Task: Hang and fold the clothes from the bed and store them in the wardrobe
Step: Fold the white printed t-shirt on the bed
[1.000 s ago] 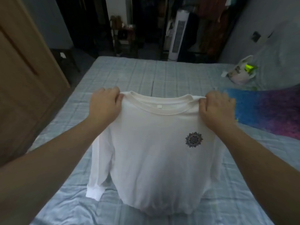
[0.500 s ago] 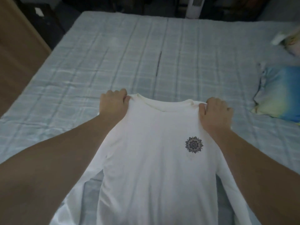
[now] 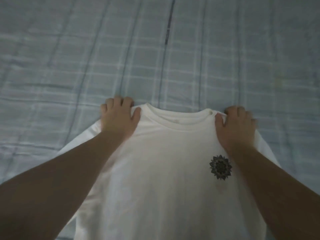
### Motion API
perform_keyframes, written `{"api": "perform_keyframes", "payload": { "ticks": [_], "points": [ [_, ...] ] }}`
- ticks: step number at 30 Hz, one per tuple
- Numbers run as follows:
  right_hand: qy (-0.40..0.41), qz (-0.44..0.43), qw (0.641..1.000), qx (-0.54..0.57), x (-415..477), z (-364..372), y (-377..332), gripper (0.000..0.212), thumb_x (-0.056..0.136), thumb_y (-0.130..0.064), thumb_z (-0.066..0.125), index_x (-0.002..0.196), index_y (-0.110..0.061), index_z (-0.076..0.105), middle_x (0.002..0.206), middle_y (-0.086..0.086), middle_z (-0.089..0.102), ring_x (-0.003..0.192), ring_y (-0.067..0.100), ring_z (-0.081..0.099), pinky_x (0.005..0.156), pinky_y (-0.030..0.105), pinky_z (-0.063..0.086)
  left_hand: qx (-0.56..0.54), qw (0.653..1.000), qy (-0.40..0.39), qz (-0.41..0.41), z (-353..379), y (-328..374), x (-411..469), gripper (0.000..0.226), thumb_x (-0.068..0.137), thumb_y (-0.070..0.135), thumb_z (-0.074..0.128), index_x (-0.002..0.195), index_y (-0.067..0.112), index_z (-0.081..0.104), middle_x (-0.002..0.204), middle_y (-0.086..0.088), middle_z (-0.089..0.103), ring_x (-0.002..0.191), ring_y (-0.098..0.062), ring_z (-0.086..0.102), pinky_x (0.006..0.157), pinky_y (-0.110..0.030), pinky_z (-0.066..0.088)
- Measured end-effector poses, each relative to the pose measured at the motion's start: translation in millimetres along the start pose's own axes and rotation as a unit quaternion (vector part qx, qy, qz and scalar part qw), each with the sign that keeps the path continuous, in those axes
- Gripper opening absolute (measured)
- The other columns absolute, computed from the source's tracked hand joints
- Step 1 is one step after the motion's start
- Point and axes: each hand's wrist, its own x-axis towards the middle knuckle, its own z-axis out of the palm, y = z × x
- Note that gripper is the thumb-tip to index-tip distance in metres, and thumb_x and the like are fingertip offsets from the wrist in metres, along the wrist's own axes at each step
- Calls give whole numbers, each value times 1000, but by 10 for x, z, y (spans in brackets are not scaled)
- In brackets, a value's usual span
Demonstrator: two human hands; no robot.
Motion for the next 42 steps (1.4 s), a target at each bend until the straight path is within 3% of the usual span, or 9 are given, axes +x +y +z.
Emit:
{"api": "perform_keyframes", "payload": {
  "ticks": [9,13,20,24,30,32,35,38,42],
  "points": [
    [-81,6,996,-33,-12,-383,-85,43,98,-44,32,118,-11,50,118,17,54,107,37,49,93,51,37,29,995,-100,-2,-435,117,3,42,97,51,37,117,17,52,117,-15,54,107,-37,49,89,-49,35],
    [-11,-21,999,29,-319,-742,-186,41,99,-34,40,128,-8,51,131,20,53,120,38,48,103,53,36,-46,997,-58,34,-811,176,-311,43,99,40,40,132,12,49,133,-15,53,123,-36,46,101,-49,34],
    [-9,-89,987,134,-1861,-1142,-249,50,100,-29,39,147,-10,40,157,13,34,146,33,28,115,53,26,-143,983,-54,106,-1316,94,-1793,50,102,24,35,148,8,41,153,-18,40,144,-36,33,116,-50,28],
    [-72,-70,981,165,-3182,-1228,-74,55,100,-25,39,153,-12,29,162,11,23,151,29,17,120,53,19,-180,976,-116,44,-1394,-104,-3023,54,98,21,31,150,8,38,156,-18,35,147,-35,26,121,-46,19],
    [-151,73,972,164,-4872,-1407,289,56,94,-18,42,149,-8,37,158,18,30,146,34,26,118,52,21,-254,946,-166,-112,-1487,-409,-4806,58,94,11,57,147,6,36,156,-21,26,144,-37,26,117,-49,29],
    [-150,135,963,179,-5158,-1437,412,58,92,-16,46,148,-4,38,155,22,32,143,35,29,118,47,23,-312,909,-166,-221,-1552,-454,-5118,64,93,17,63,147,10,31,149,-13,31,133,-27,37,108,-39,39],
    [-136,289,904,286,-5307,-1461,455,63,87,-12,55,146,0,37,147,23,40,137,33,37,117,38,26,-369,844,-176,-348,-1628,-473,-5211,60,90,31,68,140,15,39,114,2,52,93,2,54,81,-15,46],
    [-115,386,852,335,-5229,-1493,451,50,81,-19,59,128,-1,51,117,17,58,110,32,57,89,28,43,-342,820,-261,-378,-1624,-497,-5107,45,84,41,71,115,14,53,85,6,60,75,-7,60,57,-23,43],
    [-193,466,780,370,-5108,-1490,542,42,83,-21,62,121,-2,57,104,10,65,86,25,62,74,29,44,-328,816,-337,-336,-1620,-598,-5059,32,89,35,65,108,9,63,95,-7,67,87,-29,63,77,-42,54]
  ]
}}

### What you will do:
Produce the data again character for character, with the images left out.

### Response area:
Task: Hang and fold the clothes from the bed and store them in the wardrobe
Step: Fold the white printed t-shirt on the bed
[1.000 s ago] 
[0.500 s ago] 
[now] 
### Motion API
perform_keyframes, written `{"api": "perform_keyframes", "payload": { "ticks": [_], "points": [ [_, ...] ] }}`
- ticks: step number at 30 Hz, one per tuple
- Numbers run as follows:
  right_hand: qy (-0.40..0.41), qz (-0.44..0.43), qw (0.641..1.000), qx (-0.54..0.57), x (-415..477), z (-364..372), y (-377..332), gripper (0.000..0.212), thumb_x (-0.056..0.136), thumb_y (-0.130..0.064), thumb_z (-0.066..0.125), index_x (-0.002..0.196), index_y (-0.110..0.061), index_z (-0.076..0.105), middle_x (0.002..0.206), middle_y (-0.086..0.086), middle_z (-0.089..0.102), ring_x (-0.003..0.192), ring_y (-0.067..0.100), ring_z (-0.081..0.099), pinky_x (0.005..0.156), pinky_y (-0.030..0.105), pinky_z (-0.063..0.086)
  left_hand: qx (-0.56..0.54), qw (0.653..1.000), qy (-0.40..0.39), qz (-0.41..0.41), z (-353..379), y (-328..374), x (-411..469), gripper (0.000..0.226), thumb_x (-0.068..0.137), thumb_y (-0.070..0.135), thumb_z (-0.074..0.128), index_x (-0.002..0.195), index_y (-0.067..0.112), index_z (-0.081..0.104), middle_x (-0.002..0.204), middle_y (-0.086..0.088), middle_z (-0.089..0.103), ring_x (-0.002..0.191), ring_y (-0.098..0.062), ring_z (-0.086..0.102), pinky_x (0.006..0.157), pinky_y (-0.110..0.030), pinky_z (-0.066..0.088)
- Measured end-effector poses, each relative to the pose measured at the motion's start: translation in millimetres along the start pose's own axes and rotation as a unit quaternion (vector part qx, qy, qz and scalar part qw), each with the sign that keeps the path continuous, in those axes
- Gripper opening absolute (measured)
- The other columns absolute, computed from the source's tracked hand joints
- Step 1 is one step after the motion's start
- Point and axes: each hand's wrist, its own x-axis towards the middle knuckle, its own z-axis out of the palm, y = z × x
- Note that gripper is the thumb-tip to index-tip distance in metres, and thumb_x and the like are fingertip offsets from the wrist in metres, along the wrist's own axes at each step
- Calls give whole numbers, each value times 1000, but by 10 for x, z, y (spans in brackets are not scaled)
- In brackets, a value's usual span
Demonstrator: two human hands; no robot.
Motion for the next 42 steps (1.4 s), a target at each bend until the straight path is within 3% of the usual span, or 9 are given, axes +x +y +z.
Emit:
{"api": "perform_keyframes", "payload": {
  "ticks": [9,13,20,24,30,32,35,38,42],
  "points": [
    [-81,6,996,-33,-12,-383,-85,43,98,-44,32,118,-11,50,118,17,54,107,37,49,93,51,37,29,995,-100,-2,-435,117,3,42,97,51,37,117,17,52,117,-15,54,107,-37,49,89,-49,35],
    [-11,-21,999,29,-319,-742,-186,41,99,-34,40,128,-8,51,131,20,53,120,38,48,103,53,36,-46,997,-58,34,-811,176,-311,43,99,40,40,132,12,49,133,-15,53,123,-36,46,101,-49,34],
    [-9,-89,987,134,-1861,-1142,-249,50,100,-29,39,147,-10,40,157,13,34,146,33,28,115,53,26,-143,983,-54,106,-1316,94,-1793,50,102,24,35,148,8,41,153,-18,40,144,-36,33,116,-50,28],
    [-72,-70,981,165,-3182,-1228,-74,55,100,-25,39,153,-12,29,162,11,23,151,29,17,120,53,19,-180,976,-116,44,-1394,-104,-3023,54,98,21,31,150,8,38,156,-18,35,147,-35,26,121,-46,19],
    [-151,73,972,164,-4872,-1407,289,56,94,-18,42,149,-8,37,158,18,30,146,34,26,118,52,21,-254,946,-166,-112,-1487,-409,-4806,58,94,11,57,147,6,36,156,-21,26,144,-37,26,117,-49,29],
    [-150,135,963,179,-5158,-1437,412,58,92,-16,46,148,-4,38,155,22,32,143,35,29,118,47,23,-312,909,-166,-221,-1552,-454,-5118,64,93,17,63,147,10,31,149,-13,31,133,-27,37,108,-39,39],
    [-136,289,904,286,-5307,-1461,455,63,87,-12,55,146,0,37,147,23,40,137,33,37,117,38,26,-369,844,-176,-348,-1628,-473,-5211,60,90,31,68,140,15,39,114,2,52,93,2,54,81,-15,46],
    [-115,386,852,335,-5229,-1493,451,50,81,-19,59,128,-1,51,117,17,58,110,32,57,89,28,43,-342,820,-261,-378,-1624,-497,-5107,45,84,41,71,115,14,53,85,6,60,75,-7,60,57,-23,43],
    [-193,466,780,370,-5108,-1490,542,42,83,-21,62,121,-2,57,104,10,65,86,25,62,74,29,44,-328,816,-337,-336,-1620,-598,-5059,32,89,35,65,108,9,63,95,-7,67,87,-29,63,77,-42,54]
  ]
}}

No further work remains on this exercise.